Girls basketball coach Lakia Westerfield, who also teaches English, stood up to say that she didn’t choose her career in order to break up fights.
“With all these degrees, bow ties and ties and suits, we can’t find a solution?” Westerfield asked, gesturing toward JPS administrators standing at the front. “I want to teach. I don’t want to fight. I don’t want to get shot at.”
When asked what the district’s long-term plan was for stopping violence, Gray said that the district plans to curb more incidents at Forest Hill by installing more personnel at the school. As of May 5, Chief Gerald Jones, executive director of security for JPS, and Dr. Freddrick Murray, chief academic officer for high schools at JPS, would be at Forest Hill by 9 a.m. every morning patrolling hallways, and in the afternoon supervising dismissal. The district plans to enlist the help of the Hinds County Sheriff’s Department, and to hire a new principal for the next school year.
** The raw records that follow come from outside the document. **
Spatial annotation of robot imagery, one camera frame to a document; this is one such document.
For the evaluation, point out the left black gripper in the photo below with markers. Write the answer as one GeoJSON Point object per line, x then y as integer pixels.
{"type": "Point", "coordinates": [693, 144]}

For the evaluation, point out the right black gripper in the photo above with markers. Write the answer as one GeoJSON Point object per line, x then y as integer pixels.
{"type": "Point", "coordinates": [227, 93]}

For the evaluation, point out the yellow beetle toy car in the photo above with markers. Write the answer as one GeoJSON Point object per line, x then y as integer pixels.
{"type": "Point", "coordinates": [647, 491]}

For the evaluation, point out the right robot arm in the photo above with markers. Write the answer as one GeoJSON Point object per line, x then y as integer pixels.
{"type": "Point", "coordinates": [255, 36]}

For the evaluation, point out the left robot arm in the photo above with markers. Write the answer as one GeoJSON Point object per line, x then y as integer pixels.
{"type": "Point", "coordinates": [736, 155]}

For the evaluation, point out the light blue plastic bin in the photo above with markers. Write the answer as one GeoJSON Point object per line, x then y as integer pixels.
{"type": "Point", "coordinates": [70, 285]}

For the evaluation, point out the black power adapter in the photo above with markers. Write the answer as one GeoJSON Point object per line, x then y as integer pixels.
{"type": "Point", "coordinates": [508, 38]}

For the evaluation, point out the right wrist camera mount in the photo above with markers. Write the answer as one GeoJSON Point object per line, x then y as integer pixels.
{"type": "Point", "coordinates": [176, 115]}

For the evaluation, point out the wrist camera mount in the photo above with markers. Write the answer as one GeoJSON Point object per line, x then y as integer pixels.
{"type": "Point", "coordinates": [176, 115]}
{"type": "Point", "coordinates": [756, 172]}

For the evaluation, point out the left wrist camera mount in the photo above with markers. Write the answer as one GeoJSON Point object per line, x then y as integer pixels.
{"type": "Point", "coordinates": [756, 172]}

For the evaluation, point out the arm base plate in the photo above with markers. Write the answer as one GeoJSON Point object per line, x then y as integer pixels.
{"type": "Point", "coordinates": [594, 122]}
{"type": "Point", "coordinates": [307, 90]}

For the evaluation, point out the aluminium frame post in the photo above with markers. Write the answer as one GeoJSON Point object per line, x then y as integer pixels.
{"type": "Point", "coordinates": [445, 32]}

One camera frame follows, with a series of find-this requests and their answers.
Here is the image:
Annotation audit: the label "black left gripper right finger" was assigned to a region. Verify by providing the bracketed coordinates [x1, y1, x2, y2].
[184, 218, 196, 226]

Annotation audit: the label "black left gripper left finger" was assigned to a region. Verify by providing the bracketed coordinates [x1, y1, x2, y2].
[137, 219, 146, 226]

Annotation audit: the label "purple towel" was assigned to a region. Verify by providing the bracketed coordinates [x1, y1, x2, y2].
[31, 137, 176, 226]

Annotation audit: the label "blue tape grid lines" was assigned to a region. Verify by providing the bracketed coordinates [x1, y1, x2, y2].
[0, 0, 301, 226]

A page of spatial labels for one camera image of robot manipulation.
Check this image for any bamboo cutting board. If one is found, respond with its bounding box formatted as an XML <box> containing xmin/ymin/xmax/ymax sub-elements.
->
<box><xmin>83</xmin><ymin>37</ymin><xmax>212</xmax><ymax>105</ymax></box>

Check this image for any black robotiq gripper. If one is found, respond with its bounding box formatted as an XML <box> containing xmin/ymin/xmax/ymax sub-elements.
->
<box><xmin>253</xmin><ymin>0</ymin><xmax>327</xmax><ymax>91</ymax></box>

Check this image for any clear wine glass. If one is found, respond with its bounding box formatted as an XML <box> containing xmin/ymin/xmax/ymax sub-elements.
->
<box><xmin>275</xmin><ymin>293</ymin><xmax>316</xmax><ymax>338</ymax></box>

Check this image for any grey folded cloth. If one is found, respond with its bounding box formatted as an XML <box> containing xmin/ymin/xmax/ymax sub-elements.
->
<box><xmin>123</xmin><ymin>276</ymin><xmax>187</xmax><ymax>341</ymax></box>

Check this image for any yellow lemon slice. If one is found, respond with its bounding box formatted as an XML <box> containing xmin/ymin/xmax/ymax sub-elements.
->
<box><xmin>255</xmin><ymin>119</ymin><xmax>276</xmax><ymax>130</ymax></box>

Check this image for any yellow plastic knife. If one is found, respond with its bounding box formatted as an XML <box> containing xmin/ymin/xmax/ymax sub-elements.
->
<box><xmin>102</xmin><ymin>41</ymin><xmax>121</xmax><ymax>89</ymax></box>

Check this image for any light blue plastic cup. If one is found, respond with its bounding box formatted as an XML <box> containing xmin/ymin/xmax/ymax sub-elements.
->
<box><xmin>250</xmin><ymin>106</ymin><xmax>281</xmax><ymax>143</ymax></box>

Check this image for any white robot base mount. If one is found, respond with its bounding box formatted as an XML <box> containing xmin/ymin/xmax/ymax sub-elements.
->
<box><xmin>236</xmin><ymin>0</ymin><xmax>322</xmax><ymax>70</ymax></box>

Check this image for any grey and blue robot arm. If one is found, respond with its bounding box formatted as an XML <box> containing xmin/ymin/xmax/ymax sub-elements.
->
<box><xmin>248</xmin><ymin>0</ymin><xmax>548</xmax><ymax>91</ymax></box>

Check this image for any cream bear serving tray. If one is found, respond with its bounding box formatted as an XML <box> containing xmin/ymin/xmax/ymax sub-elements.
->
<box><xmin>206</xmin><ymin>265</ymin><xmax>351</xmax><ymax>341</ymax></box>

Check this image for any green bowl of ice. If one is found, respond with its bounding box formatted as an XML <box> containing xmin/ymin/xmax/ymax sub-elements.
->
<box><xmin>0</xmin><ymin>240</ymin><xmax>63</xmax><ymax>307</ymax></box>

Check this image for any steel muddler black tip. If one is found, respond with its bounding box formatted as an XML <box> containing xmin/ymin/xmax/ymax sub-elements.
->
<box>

JPS has seen success elsewhere in reducing behavior issues. JPS adopted the Positive Behavior Interventions and Supports model, which outlines methods that increase trust between students and authority figures.
It worked at Provine High School. Principal Laketia Marshall-Thomas attributed the behavior and testing gains she’s seen at her school since 2010 to PBIS.
“It’s about incentives, expectations, and procedures and routines,” Marshall-Thomas said in a November 2015 article for the Jackson Free Press. “Those things will make the biggest difference in your school.”
Some students and faculty expressed their frustration at the administration, saying that their emailed complaints to Jackson Public Schools had gone ignored. At the meeting, JPS promised to look into communications issues complaints.
Some attendees also lamented the district’s policy on school suspensions, which they felt limited the teachers’ and principals’ authority to effectively punish those students who cause trouble at school.
More out-of-school suspensions and the increased presence of police in school may not help, one expert said.
“What we know is increasing police presence in schools does not help reduce incidences of violence. On the contrary, schools that have more police increases violence, and suspensions don’t help diffuse conflict in children,” said Sheila Bedi, clinical associate professor of law at Northwestern University in Chicago. Bedi previously worked as an attorney for the Southern Poverty Law Center in Jackson, helping bring research-based juvenile-justice reform to Mississippi.